In order to prevent more debugging fun, I've downloaded and built your blog_os repo, and I can now see it print "Hello world", so it should be smooth sailing from here. :-)

Once again, thank you for a cool series of blog posts! Are there any OS development books that you recommend for ideas on further enhancing this basic system?

Philipp Oppermann

You're right, support for 1GB pages was introduced in QEMU 2.1 in 2014. Intel CPUs support it since Westmere (2010).

There is indeed a way to test support: CPUID 0x80000001, EDX bit 26. But I'm not quite sure if it's good to rely on such a "new" feature at all... Maybe I change it to use 2MB pages instead...

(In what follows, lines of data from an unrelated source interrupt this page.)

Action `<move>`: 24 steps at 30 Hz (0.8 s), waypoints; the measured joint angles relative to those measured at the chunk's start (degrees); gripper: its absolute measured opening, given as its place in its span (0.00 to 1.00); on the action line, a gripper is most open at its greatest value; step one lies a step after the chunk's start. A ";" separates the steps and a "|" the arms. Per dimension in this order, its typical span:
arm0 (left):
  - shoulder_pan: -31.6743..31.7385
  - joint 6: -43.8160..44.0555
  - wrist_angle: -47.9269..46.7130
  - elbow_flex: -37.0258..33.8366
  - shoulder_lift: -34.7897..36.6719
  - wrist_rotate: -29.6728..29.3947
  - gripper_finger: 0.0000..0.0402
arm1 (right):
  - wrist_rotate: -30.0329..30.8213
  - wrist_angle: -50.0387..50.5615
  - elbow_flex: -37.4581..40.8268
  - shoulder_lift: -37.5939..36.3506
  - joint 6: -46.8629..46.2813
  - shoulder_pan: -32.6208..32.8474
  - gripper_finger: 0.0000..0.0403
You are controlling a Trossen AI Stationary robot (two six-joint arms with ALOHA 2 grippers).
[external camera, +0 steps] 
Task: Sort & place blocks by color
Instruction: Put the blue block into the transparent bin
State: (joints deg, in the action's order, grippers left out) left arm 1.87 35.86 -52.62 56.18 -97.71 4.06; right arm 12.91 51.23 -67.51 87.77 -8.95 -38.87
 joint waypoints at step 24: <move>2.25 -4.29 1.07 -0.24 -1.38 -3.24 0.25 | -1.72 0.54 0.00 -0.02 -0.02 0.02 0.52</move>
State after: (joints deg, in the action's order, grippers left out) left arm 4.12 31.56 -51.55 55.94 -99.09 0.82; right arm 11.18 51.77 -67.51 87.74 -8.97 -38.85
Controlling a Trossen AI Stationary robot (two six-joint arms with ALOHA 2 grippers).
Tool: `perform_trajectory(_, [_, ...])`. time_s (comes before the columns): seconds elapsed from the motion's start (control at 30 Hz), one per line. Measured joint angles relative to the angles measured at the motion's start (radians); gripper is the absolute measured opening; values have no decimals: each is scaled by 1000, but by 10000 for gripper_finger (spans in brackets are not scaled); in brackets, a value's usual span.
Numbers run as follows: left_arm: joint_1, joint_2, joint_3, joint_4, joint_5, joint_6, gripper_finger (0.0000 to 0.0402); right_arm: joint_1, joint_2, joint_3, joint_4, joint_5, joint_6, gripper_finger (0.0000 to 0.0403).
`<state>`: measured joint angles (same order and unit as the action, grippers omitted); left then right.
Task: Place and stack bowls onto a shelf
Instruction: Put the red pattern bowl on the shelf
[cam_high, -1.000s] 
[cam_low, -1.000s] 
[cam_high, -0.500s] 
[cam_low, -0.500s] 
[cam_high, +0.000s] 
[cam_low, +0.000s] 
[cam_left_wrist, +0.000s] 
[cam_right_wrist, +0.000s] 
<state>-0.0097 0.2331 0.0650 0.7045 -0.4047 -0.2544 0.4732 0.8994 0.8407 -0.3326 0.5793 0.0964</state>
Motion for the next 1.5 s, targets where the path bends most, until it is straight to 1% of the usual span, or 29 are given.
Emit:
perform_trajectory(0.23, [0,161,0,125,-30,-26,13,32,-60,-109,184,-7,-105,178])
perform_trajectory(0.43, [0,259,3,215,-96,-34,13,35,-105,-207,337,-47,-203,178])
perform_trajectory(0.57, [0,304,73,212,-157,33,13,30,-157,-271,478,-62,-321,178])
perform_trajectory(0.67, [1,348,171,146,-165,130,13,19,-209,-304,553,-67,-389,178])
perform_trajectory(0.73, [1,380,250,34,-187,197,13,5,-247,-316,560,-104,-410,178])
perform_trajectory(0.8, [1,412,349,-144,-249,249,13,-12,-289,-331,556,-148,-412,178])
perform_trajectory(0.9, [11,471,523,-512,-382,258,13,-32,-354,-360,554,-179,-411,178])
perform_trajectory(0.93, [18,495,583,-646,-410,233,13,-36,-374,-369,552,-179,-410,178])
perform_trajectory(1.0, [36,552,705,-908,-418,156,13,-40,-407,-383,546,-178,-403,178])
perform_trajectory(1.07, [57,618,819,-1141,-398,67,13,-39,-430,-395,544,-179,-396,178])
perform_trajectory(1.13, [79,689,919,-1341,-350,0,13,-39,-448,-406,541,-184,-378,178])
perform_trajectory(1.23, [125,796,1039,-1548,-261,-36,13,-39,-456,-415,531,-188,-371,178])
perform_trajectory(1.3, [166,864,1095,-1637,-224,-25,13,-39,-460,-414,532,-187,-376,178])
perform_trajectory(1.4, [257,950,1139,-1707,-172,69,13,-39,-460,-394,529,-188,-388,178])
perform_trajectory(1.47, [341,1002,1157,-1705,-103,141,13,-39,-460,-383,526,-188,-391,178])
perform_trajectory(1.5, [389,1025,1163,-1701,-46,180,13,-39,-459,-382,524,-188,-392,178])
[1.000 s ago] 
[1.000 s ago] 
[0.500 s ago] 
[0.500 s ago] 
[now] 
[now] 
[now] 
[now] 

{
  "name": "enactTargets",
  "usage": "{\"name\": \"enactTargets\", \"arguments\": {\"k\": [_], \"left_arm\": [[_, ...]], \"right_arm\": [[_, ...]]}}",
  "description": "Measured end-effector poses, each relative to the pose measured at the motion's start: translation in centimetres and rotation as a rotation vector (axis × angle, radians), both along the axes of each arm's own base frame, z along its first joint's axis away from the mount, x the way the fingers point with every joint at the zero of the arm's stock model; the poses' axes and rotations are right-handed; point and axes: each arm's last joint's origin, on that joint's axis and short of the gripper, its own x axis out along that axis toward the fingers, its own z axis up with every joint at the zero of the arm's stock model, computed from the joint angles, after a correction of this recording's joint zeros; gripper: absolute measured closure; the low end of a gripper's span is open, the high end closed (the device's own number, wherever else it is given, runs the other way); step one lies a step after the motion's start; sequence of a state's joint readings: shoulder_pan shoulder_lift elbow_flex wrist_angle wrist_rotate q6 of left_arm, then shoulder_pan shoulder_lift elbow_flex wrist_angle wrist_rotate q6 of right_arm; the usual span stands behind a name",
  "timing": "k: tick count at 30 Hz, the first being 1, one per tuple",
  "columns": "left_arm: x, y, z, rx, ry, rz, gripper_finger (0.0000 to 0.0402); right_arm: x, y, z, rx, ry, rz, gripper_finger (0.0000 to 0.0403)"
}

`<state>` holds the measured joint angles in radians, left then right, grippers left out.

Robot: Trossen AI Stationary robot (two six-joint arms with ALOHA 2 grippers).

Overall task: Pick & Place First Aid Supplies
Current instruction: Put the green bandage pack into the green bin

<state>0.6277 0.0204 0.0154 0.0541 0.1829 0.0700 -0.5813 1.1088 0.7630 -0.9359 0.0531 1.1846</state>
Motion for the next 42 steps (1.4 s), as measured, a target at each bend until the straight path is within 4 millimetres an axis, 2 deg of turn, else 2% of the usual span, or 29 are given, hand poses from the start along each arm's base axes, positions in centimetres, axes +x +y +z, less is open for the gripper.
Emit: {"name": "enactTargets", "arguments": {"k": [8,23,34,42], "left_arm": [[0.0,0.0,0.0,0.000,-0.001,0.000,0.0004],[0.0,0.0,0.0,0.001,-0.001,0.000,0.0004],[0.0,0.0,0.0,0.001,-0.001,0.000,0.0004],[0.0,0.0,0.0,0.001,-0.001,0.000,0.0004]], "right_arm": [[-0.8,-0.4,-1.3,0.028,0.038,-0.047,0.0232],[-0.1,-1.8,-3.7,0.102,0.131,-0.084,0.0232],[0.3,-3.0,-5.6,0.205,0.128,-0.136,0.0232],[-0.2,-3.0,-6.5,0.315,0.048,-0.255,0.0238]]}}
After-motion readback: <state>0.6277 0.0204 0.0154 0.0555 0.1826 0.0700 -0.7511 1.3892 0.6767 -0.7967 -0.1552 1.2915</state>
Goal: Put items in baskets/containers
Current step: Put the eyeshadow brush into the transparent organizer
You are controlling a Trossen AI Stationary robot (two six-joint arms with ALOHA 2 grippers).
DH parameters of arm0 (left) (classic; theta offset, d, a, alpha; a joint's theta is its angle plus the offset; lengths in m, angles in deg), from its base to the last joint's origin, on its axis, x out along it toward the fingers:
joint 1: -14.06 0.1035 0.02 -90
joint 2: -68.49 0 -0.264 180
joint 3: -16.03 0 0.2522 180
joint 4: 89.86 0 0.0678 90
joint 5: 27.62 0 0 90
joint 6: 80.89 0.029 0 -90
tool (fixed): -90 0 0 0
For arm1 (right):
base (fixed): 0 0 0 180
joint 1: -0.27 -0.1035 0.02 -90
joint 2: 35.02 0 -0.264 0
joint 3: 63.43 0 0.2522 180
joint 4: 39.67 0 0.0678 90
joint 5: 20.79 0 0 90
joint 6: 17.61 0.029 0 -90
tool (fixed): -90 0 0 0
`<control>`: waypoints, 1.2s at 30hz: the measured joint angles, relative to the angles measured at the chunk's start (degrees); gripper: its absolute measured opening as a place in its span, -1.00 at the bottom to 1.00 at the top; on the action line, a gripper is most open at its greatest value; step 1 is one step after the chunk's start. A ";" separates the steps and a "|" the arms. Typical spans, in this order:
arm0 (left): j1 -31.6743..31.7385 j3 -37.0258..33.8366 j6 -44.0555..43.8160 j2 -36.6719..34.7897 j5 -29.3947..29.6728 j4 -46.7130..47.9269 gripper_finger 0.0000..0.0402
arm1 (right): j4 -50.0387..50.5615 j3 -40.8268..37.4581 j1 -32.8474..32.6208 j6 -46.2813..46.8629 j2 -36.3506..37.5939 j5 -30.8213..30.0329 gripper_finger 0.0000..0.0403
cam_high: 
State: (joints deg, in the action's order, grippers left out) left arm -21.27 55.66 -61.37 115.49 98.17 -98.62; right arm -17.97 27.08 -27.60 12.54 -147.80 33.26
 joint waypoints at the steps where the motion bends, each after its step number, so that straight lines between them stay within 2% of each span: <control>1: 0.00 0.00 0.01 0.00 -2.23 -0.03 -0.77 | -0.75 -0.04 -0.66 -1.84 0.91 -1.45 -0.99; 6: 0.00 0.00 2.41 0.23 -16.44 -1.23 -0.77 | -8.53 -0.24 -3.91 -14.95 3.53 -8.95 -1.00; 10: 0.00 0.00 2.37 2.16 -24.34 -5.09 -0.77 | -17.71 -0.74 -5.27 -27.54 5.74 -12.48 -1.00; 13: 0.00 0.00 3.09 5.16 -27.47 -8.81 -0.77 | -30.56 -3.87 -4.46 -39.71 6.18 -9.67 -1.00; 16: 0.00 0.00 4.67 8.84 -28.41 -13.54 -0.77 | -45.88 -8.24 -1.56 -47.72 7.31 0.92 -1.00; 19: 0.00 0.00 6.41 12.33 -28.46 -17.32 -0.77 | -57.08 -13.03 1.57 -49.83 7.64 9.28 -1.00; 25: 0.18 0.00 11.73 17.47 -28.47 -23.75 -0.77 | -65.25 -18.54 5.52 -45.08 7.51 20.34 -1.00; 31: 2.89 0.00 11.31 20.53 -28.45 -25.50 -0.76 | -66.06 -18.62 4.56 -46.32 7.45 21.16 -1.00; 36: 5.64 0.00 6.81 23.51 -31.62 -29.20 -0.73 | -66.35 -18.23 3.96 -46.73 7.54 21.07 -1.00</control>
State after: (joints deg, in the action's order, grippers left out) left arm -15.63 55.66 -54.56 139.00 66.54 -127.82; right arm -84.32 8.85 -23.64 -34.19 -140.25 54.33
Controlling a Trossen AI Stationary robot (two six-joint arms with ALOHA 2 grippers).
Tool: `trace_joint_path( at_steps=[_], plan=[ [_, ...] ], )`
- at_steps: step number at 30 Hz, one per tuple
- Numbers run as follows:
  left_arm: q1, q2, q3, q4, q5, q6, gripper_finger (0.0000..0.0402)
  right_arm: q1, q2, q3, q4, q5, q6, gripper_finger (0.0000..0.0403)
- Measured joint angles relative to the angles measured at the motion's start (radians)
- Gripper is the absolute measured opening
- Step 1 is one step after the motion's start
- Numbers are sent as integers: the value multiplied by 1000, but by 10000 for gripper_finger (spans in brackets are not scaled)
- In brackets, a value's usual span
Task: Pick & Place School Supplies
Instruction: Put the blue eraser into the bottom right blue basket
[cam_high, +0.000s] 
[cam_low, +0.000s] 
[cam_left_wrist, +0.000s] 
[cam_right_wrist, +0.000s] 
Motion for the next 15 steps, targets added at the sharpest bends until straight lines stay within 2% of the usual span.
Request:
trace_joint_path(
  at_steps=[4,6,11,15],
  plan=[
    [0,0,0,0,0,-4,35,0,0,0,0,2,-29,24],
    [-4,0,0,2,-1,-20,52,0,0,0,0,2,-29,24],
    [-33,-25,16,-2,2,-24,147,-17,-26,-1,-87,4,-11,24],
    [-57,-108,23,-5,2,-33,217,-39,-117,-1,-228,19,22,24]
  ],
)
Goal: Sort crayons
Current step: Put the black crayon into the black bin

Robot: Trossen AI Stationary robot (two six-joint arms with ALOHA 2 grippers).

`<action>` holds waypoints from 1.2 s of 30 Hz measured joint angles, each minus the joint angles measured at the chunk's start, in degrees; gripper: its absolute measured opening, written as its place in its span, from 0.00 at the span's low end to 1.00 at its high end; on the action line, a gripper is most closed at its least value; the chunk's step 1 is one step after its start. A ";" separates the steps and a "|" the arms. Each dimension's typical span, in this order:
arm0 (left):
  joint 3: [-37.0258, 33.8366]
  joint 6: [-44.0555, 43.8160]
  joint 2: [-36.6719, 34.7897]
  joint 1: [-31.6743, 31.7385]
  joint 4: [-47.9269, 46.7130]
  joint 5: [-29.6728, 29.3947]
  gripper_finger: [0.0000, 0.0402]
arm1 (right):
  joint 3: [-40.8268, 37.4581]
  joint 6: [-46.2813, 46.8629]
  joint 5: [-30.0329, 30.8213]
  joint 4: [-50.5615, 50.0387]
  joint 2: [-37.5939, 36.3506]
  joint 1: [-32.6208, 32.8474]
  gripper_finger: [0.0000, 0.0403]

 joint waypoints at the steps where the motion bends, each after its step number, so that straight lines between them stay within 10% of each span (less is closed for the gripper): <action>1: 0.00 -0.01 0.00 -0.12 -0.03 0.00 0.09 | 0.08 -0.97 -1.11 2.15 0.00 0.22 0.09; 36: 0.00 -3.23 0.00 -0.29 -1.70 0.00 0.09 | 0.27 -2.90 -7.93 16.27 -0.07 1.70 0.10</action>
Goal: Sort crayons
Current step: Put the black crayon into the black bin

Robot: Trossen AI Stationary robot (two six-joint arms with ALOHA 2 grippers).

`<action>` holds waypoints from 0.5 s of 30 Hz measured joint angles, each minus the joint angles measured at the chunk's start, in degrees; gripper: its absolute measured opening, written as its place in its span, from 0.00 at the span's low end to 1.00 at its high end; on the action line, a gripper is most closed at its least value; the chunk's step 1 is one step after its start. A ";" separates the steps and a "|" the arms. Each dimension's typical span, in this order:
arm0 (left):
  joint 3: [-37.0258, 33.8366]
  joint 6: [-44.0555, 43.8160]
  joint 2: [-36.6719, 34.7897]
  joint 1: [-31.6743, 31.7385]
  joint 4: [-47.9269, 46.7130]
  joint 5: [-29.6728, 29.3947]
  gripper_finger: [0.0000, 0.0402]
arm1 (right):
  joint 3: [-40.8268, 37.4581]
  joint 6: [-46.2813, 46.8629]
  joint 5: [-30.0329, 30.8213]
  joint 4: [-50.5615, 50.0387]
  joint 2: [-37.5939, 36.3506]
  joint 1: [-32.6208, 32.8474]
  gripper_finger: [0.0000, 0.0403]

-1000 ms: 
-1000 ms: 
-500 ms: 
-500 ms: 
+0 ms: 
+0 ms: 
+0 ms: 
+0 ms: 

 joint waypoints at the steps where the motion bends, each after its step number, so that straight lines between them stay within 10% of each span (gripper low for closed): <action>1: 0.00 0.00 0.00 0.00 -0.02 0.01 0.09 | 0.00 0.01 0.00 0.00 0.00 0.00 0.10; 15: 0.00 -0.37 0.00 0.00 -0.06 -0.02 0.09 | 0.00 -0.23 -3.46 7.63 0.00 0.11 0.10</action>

I opened an issue for it. Thank you very much for the hint!

Edit: Updated the code and article to use 2MiB pages instead of 1GiB pages. It now works on my old PC from 2005 again :).

Philipp Oppermann

Are there any OS development books that you recommend for ideas on further enhancing this basic system?

Well, there is the Three Easy Pieces book I linked in the post, which gives a theoretical overview over different OS concepts. Then there's the little book about OS development, which is more practical and contains C example code. Of course there are many paid books, too.

Besides books, the OSDev Wiki is also a good resource for many topics. Looking at the source of e.g. Redox can be helpful, too.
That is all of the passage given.